Hence the charm of a whole lot of persons not conspicuous for
conversational powers: men who have lived much out-of-doors, with gun or
rod; shy country neighbours, cross old scholars, simple motherly little
housewives; and, if one get at their reality, peasants and even
servants. For we have within ourselves memories and fancies; and it
depends on our companion, on a word, a glance, a gesture, that only the
sweet and profitable ones, thoughts of kindness and dignity, should be
stirred up.
THE BLAME OF PORTRAITS
Feeling a little bit ashamed of myself, yet relieved at having done with
that particular hypocrisy, I unpinned the two facsimiles of drawings
from off my study screen and put them in a portfolio. A slight sense of
profanation ensued; not so much of infidelity towards those two dear
friends, nor certainly of irreverence towards Mr. Watts or the late Sir
Edward Burne-Jones, but referable to the insistence with which I had
clamoured for those portraits, the delight experienced at their arrival,
and the solid satisfaction anticipated from their eternal possession.

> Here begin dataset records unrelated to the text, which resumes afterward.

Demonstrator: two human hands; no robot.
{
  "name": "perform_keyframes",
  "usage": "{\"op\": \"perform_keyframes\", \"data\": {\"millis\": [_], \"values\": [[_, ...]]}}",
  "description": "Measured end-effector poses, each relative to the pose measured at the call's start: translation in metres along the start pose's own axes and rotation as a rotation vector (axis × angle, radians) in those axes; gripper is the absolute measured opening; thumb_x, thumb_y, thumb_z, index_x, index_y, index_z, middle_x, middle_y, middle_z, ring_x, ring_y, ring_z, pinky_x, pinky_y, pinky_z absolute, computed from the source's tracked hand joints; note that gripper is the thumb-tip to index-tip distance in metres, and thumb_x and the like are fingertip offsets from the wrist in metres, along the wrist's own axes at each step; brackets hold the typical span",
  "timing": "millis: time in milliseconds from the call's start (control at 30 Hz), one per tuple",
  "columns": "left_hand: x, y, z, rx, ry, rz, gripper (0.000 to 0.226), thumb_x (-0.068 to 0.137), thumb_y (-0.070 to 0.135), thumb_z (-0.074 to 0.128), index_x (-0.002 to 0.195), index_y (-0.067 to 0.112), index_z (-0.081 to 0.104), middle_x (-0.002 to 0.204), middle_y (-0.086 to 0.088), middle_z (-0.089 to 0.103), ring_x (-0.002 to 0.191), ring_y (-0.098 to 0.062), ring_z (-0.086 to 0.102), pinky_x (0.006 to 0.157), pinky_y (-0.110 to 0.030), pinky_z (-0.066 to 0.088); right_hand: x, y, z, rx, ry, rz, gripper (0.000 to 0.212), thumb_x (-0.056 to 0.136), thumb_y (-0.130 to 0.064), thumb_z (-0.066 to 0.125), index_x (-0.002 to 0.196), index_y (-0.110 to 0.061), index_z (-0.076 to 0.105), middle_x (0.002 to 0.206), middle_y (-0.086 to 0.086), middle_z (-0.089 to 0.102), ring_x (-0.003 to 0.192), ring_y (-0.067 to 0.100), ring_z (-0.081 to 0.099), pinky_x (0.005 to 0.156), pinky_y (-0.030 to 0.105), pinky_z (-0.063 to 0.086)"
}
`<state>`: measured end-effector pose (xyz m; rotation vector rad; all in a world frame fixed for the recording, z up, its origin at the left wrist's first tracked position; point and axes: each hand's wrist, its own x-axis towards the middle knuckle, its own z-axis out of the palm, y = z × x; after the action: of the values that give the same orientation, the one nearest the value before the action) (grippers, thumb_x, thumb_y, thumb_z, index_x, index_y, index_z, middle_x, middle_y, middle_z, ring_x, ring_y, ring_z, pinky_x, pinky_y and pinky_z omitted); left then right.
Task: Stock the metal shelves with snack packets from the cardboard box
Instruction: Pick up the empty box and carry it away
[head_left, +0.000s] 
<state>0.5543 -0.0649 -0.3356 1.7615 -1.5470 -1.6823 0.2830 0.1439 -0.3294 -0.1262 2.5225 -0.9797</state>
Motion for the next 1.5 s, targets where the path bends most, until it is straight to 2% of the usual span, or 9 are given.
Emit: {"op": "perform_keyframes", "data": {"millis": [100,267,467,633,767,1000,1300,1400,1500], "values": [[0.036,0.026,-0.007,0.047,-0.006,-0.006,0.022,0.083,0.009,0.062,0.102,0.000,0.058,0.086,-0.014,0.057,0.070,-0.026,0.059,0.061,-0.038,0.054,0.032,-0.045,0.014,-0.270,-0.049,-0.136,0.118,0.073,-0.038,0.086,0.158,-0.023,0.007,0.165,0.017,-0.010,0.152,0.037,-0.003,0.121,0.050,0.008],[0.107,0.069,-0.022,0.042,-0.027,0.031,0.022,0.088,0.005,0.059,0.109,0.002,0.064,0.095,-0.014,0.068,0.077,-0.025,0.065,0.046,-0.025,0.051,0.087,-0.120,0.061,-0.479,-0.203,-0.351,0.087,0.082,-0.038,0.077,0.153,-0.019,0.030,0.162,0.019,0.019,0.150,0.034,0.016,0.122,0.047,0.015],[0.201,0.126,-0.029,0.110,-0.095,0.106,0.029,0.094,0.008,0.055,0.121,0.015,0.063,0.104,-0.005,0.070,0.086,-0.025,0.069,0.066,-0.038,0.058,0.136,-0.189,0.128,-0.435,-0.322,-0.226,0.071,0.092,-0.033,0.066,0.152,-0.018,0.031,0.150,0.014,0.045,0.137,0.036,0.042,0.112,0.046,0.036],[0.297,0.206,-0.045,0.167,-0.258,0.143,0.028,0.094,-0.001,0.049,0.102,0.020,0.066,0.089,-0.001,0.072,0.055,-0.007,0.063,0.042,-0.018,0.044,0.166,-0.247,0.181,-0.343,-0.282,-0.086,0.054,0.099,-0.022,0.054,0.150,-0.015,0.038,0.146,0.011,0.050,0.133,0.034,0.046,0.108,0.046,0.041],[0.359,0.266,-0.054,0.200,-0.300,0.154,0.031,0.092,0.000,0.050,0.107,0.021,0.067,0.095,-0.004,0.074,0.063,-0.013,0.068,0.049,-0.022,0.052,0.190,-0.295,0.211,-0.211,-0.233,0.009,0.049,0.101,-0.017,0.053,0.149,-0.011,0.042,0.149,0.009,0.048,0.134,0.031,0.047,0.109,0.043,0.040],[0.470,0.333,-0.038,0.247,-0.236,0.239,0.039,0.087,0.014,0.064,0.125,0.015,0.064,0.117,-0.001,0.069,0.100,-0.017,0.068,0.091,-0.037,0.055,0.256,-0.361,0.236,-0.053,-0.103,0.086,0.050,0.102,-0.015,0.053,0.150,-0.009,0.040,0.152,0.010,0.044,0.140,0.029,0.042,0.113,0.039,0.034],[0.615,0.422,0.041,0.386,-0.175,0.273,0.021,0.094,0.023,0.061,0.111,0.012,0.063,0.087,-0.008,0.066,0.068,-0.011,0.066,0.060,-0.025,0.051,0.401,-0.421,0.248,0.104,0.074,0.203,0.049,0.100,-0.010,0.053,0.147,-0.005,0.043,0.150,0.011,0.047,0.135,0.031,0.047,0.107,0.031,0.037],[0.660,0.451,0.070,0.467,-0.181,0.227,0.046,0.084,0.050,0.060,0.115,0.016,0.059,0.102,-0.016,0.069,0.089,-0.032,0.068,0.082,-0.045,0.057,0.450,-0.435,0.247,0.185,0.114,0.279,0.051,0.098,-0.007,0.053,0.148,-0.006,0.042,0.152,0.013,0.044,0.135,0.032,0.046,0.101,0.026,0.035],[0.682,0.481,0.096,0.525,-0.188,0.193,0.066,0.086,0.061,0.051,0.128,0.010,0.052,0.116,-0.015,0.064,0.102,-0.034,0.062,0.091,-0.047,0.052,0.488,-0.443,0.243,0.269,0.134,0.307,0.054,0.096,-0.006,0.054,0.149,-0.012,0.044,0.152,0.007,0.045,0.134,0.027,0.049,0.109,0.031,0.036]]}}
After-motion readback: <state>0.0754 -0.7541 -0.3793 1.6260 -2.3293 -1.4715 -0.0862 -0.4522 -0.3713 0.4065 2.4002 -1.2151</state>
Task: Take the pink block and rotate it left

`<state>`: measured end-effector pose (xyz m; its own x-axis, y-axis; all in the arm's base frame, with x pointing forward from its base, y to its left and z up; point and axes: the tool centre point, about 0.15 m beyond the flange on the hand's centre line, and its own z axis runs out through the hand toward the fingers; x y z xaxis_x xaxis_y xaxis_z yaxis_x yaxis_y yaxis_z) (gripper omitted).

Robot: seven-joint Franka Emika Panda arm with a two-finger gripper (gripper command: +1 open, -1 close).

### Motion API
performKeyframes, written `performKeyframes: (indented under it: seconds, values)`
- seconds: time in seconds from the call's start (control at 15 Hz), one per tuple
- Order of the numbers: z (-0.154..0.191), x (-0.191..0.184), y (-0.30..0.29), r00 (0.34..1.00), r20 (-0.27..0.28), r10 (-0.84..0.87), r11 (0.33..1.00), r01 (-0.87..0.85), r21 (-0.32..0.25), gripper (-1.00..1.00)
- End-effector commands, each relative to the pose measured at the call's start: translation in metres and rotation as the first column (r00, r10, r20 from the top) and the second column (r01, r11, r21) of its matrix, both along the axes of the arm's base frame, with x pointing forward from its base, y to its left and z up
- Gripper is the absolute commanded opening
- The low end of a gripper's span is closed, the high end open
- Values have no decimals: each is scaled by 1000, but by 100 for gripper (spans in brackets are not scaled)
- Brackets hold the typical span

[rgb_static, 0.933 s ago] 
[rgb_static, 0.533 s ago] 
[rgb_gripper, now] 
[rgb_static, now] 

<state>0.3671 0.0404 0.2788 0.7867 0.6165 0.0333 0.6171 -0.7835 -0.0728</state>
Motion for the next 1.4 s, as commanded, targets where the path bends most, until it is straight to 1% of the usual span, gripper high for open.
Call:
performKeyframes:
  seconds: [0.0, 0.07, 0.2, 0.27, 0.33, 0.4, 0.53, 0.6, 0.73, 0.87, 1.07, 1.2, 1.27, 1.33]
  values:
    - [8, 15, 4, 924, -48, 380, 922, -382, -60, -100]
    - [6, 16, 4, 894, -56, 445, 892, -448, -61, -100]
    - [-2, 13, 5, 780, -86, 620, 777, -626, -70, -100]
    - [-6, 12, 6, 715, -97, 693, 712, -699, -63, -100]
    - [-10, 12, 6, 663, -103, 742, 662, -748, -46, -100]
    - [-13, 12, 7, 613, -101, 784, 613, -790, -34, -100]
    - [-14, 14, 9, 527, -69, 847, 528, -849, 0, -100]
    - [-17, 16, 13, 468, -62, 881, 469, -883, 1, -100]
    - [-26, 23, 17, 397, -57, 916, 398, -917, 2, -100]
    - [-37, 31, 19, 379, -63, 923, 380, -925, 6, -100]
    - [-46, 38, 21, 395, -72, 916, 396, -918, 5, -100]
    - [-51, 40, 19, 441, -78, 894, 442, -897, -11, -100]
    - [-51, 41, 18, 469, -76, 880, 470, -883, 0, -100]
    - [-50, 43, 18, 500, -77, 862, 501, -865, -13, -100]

We have most of us--of the sentimental ones at least--gone through some
similar small drama, and been a little harrowed by it. But though we
feel as if there were some sort of naughtiness in us, we are quite
blameless, and on the whole rather to be pitied. We are the dupes of a
very human craving, and one which seems modest in its demands. What! a
mere square of painted canvas, a few pencil scratchings, a bare
mechanical photograph, something no rarer than a reflection in a mirror!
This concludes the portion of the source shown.